歩の裏には、ひらがなで“と”って書かれてるでしょ。だからそんな通称なんだけど、そもそもどうして“と”なのか、っていうのは二つ説があるみたい。
一つは“金”の崩し字っていう説。銀や桂馬や香車の裏を見比べてみると、金の文字が少しずつシンプルになっていくのが分かると思う。
もう一つは、“今”の崩し字っていう説。“今”の音読みの一つに「キン」ってあるから、それが“金”の代用になったんだって。
閑話休題。
と金は金と同じ働きをする駒なんだけど、ある意味では金そのものよりも有用なんだよ。だって、もし相手が頑張って取ったとしても、それはただの歩だからね。相手からしたら超イヤな駒だよ。

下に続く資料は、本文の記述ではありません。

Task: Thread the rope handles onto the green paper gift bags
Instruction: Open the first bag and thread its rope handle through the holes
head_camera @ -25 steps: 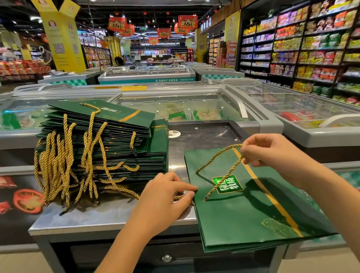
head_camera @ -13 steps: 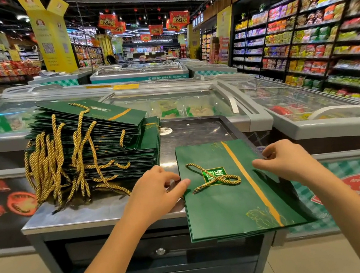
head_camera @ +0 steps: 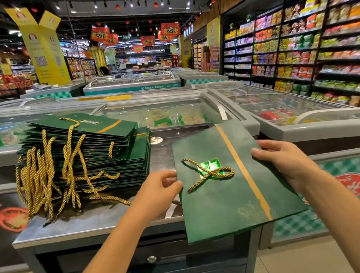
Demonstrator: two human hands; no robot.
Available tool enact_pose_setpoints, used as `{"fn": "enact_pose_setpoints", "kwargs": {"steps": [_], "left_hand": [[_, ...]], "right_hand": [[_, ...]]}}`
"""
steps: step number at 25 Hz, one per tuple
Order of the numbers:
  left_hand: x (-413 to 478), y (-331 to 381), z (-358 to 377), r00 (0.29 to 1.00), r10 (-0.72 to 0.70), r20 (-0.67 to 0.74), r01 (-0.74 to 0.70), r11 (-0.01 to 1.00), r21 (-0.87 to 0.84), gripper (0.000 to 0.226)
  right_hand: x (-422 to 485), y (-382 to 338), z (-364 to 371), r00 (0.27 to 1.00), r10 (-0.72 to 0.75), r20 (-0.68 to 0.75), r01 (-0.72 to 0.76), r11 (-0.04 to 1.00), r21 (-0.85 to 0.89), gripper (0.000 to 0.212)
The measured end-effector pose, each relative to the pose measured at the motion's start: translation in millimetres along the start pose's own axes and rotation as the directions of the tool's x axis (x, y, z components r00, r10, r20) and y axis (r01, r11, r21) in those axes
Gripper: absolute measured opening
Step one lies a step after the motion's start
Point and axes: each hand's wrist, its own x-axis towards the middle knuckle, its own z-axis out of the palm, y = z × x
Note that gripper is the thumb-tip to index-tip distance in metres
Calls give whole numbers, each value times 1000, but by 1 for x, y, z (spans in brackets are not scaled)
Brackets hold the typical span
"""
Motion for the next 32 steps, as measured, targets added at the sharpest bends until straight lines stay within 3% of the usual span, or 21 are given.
{"fn": "enact_pose_setpoints", "kwargs": {"steps": [2,4,7,10,13,17,20,22,24,27,29,32], "left_hand": [[-2,8,-1,1000,-23,-16,20,980,-197,25],[2,18,-8,991,-42,-129,-1,948,-317,28],[13,39,-28,948,28,-317,-136,936,-324,23],[22,67,-49,905,120,-409,-274,899,-342,10],[24,88,-65,854,194,-483,-361,889,-282,14],[18,88,-71,866,208,-454,-375,872,-316,11],[11,61,-59,909,182,-376,-296,916,-271,15],[5,38,-48,943,141,-300,-209,956,-208,18],[0,14,-36,969,125,-211,-149,984,-102,17],[-3,-13,-23,984,149,-96,-125,967,222,29],[-5,-21,-19,984,168,-61,-137,928,347,36],[-8,-26,-18,969,242,-58,-198,890,411,34]], "right_hand": [[2,-11,0,998,-63,13,62,993,100,31],[2,-25,4,987,-158,-17,159,980,124,33],[1,-48,8,950,-309,-43,312,942,120,25],[4,-74,11,895,-441,-65,445,890,103,17],[9,-92,9,846,-517,-127,526,849,50,12],[11,-85,2,871,-491,-20,491,870,41,4],[8,-58,-5,949,-314,28,312,948,63,26],[3,-38,-10,967,-248,55,252,962,-106,22],[1,-13,-12,959,-261,111,284,875,-392,13],[0,16,-5,930,-302,211,362,638,-679,5],[2,27,1,893,-373,253,417,471,-778,13],[4,28,11,879,-384,283,417,330,-847,24]]}}
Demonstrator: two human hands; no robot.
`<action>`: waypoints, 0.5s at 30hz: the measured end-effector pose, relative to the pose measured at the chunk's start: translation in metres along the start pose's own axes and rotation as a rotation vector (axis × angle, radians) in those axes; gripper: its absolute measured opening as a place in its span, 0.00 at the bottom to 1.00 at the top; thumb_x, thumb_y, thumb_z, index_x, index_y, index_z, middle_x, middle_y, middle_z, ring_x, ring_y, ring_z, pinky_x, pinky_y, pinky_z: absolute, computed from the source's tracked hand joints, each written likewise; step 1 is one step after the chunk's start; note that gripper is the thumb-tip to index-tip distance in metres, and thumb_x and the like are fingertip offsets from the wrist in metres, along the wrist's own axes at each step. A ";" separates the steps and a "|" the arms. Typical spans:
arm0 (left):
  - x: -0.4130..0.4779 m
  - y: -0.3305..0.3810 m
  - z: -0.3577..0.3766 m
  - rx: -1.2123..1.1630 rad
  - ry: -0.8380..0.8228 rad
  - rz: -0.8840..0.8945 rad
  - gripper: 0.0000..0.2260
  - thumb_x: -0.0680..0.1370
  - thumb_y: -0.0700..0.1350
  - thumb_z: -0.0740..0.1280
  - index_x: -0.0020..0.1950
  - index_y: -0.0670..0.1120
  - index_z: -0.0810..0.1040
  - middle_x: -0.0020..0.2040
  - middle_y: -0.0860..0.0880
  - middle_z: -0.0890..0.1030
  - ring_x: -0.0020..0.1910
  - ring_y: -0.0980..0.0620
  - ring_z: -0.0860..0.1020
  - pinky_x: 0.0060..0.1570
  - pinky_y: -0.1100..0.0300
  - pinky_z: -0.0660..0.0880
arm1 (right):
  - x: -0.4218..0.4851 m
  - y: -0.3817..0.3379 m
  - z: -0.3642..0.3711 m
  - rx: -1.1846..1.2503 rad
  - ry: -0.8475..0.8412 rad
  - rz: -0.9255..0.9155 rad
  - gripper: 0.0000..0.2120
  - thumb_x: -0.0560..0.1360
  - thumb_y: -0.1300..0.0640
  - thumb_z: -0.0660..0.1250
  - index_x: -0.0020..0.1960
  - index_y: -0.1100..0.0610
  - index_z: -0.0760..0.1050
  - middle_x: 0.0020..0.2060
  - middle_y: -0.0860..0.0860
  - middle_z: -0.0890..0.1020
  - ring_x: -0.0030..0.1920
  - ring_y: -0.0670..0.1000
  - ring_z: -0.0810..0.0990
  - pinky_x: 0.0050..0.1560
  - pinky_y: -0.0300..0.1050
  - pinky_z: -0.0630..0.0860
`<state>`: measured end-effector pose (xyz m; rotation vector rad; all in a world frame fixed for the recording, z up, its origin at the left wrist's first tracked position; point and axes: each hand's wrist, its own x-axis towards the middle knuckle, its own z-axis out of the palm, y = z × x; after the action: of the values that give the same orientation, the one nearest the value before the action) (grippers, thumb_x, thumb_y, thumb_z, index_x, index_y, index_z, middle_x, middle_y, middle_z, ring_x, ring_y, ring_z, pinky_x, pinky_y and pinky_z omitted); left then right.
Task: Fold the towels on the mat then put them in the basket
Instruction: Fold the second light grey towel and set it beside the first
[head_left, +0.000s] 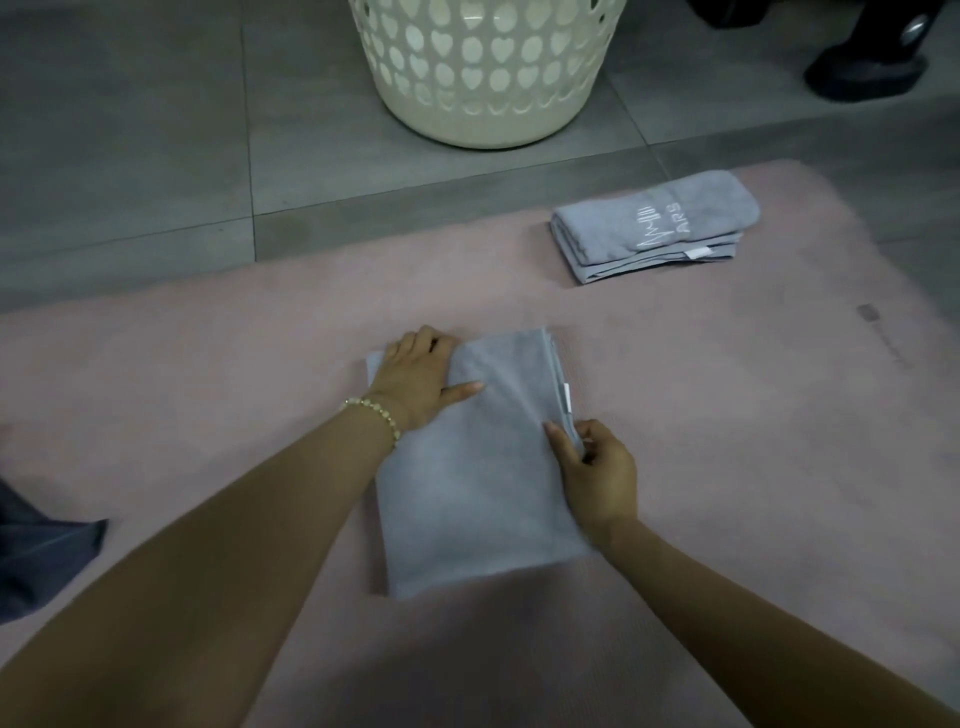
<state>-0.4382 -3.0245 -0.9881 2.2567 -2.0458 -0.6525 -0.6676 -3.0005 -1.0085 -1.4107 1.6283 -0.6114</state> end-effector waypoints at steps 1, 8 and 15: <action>0.009 0.000 -0.007 0.003 -0.057 -0.011 0.35 0.73 0.67 0.60 0.72 0.46 0.63 0.66 0.43 0.69 0.65 0.44 0.66 0.64 0.55 0.60 | 0.001 0.001 -0.001 0.020 -0.001 0.021 0.14 0.74 0.46 0.68 0.40 0.57 0.75 0.30 0.50 0.78 0.30 0.48 0.73 0.32 0.41 0.70; 0.032 0.009 -0.078 -0.194 -0.749 -0.137 0.23 0.65 0.57 0.77 0.55 0.48 0.80 0.53 0.50 0.83 0.52 0.49 0.81 0.58 0.53 0.76 | 0.003 0.001 -0.007 0.092 -0.084 0.041 0.12 0.72 0.47 0.70 0.38 0.54 0.74 0.28 0.46 0.77 0.26 0.40 0.73 0.31 0.33 0.72; -0.035 0.016 -0.129 -0.739 -0.853 -0.223 0.13 0.74 0.42 0.68 0.59 0.46 0.78 0.54 0.46 0.83 0.52 0.47 0.82 0.54 0.52 0.79 | -0.002 -0.009 -0.023 0.067 -0.188 0.000 0.11 0.74 0.50 0.69 0.46 0.57 0.75 0.34 0.51 0.76 0.34 0.47 0.73 0.36 0.37 0.72</action>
<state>-0.4140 -3.0261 -0.8552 1.8742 -1.2975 -2.2273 -0.6821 -3.0052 -0.9890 -1.3762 1.4473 -0.5124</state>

だから、じっくりと金を作って、相手の“囲い”に近づけていくってやり方は、時間がかかるようだけど、すごく効果的ってこと。急がば回れってことだね。
もちろん「詰むや詰まざるや」みたいな場面でそんな悠長なことしてたら負けちゃうけどね。
でも、少しでも余裕があるのなら、焦らずじっくり一から攻めの土台を作る。
そういうのも意外と悪くないのかもね。